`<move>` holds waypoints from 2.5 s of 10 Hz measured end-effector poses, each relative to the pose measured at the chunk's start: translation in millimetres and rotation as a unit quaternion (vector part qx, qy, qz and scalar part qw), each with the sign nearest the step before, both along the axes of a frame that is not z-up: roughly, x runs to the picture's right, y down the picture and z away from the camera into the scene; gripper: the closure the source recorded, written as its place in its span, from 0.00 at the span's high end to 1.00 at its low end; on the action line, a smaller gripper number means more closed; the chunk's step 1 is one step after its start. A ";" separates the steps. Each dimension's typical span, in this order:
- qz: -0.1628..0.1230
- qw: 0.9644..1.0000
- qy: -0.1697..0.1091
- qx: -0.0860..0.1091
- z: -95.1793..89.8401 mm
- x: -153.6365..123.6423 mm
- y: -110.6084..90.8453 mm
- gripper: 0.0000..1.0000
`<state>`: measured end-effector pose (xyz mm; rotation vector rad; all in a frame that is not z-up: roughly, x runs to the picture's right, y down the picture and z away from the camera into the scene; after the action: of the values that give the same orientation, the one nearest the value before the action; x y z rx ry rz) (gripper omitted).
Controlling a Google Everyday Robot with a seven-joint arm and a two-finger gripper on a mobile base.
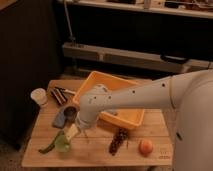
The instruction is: Place fork in metal cup
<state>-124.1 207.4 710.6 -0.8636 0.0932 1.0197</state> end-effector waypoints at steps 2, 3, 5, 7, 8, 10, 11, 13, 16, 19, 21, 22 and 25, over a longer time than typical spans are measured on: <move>0.005 1.000 0.012 0.023 6.5 1.5 -3.0 0.80; 0.010 0.999 0.018 0.040 16.8 3.7 -5.9 0.80; 0.006 0.998 0.033 0.058 47.4 5.6 -11.1 0.80; -0.007 0.997 0.034 0.063 70.6 -10.9 -16.9 0.80; -0.013 0.997 0.035 0.061 76.1 -16.8 -15.9 0.80; -0.033 0.997 0.035 0.059 85.8 -32.0 -9.4 0.80; -0.040 0.997 0.039 0.057 87.4 -34.0 -7.0 0.80; -0.054 0.996 0.045 0.053 91.6 -38.5 -1.9 0.80; -0.058 0.996 0.055 0.050 97.2 -40.2 -2.5 0.80; -0.040 0.997 0.062 0.038 105.9 -37.9 -6.1 0.80; -0.030 0.997 0.066 0.034 111.2 -35.8 -11.8 0.80; -0.031 0.997 0.068 0.033 113.0 -35.4 -13.7 0.80; -0.038 0.996 0.070 0.031 118.1 -34.0 -8.2 0.72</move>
<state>-158.1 199.1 828.6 -0.7269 0.2102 1.0050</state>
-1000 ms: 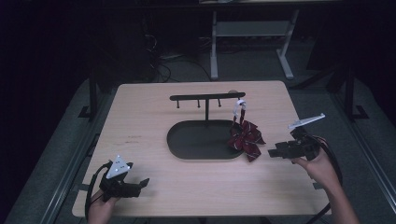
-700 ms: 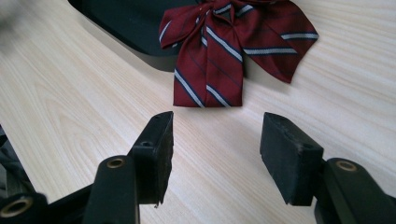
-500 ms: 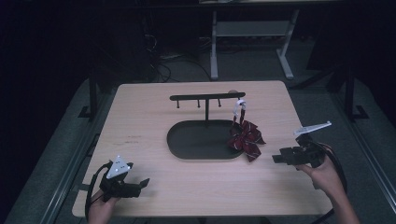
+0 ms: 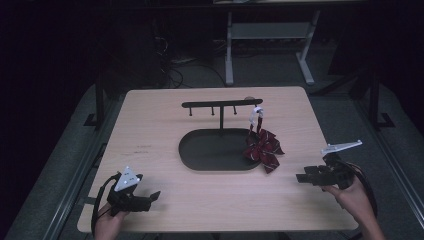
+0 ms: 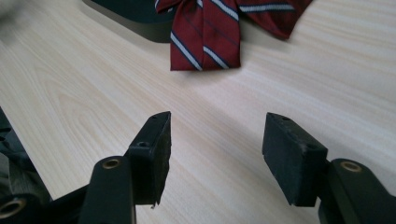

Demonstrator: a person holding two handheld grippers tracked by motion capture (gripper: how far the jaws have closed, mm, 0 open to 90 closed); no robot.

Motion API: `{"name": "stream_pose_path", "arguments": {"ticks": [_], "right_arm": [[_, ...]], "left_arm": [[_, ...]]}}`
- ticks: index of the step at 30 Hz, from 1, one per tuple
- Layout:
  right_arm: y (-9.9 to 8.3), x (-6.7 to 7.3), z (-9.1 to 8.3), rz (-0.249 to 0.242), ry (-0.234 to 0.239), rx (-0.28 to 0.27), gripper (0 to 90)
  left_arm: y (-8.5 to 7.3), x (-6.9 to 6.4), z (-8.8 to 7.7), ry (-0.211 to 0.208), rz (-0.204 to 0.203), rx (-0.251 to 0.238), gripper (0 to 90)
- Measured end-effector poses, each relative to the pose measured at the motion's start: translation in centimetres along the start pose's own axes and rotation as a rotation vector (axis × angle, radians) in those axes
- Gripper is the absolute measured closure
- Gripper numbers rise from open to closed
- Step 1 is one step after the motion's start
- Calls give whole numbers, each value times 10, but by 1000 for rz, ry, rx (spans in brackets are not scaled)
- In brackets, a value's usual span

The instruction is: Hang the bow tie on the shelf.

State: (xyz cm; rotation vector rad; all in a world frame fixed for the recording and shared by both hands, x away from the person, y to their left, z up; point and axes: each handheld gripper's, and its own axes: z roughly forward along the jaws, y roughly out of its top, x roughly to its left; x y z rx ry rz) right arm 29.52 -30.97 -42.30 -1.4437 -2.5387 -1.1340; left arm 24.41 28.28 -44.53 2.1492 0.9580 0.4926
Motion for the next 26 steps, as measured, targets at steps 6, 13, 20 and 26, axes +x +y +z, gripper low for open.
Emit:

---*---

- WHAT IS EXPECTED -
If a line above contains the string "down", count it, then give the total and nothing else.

- OUTPUT -
2